# small and jumbo cyps in same tank?



## tranced (Jan 11, 2006)

reckon u can mix regular and jumbo cyprichromis leptosoma in the same tank, without hybridising?

i.e. there are regular and jumbo versions of the kigoma strain, obviously these inhabit the same area without crossing...

thoughts?


----------



## 24Tropheus (Jun 21, 2006)

I hear they all hybridise in tanks but have no personal experience of mixing them.
(Mainly because of this advice :wink: )

Many cichlids that do not hybridise (much) in the wild hybridise in tanks. so I would not take wild behavour as a gurentee. 8)

Species that live together in the wild can hybridise at a low rate and still stay separate species.

It just takes the hybrids not to do very well or manage to breed well in the wild.
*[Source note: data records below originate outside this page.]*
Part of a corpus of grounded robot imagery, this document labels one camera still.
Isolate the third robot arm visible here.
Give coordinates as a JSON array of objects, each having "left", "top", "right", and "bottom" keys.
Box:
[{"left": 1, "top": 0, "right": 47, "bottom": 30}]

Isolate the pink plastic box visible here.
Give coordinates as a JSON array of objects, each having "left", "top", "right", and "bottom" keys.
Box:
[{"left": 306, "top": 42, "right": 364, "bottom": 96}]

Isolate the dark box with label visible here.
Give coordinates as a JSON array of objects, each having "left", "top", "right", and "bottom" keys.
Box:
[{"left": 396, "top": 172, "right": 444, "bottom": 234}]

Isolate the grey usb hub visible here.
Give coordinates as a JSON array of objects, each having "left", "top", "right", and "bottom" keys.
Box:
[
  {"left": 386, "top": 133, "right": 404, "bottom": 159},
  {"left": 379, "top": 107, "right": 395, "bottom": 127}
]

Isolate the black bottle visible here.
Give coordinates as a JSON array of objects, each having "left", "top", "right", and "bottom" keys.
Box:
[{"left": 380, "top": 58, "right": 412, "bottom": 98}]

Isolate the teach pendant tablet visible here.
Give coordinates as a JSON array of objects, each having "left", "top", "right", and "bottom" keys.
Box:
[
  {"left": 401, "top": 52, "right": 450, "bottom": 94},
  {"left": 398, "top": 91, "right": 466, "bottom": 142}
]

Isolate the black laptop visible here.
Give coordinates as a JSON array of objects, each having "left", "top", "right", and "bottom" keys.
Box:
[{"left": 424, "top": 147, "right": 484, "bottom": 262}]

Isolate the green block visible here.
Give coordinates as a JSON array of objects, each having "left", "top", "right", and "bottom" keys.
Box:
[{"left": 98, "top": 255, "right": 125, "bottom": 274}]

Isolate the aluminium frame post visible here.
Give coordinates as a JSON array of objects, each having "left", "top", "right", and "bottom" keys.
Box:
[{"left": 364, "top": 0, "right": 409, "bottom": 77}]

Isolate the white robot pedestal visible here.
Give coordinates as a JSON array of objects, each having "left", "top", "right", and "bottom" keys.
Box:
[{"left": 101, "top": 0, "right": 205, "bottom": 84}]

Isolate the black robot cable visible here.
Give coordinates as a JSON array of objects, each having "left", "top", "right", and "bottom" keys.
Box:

eg Believe it or not it seems the newish species Tropheus sp."Red Belly" is a naturally occurring hybrid, a Hybrid between the Tropheus Kirschfleck from Mabilibili and Tropheus sp. Kibwesa. 
Check it out.
http://trophs.com/forums/index.php?showtopic=4166&st=0


----------



## DJRansome (Oct 29, 2005)

Don't mix cyps as they will cross.


----------



## tranced (Jan 11, 2006)

yeah good point... guess ill be buying more tanks then lol


----------



## noddy (Nov 20, 2006)

You will have a hard time telling the females apart as well.


----------



## dmiller328 (Nov 17, 2008)

I have both kinds,jumbo and regular leptosoma from Kekese ,in the same 125 gallon tank and I don't see any signs of cross breeding.The males of each group ignore the other species females and I can tell the difference between the two species females easily.This works for me maybe b/c they look very different from each other so I would not get 2 species together that is similar in color.I have heard many times from people that they will cross breed ,but they have never had them together to know.I personally have never seen a picture of a cross bred cyprichromis,reg.lepto to a Jumbo.


----------



## DJRansome (Oct 29, 2005)

How would you know if they crossed? Hybrids can look exactly like either parent.


----------



## dmiller328 (Nov 17, 2008)

I am keeping them together temporarily b/c I decided to go with Jumbo Kitumba in my other tank.I am going to sell the jumbo tricolors but they seem to ignore the other species of reg.lepto in the tank.I was told by a reputable importer/breeder that they can be in the same tank together but I will find out b/c I have one batch of fry from the reg.Kekese that I am going to grow out.I have read only one article on the net saying they will make ugly cross breds,but I have yet found a pic of one,so I will find if this is true and I will post the pics of them in the future.


----------



## noddy (Nov 20, 2006)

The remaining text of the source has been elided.